**TASK ITEM**
All lines in the records that carry the string "straight" are to be shown.
BEGIN
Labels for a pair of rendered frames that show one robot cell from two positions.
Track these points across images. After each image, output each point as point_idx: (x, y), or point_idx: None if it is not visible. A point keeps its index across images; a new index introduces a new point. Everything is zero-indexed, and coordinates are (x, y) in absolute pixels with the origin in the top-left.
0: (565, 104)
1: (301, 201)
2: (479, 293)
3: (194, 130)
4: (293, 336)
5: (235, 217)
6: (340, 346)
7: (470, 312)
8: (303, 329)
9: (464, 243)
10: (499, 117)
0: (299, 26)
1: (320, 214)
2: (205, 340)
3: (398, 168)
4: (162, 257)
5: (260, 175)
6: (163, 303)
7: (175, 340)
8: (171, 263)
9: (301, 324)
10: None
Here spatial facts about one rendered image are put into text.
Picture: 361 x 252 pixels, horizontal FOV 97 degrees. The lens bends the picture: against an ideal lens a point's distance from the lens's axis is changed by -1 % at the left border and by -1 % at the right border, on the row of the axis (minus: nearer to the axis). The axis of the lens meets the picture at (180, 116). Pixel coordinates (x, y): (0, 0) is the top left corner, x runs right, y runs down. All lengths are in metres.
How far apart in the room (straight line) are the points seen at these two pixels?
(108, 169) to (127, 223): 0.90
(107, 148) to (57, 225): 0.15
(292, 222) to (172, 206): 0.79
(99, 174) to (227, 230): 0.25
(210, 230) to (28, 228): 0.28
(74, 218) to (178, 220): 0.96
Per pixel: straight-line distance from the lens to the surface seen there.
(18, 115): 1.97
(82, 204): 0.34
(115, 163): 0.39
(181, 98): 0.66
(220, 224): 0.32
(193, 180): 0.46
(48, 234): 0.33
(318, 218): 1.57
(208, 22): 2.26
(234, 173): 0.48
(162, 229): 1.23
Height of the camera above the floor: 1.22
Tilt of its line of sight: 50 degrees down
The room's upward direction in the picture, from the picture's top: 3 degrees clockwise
END
**OUTPUT OF THE EXERCISE**
How far apart in the room (straight line) are the points seen at these two pixels?
Per pixel: straight-line distance from the lens to the surface seen there.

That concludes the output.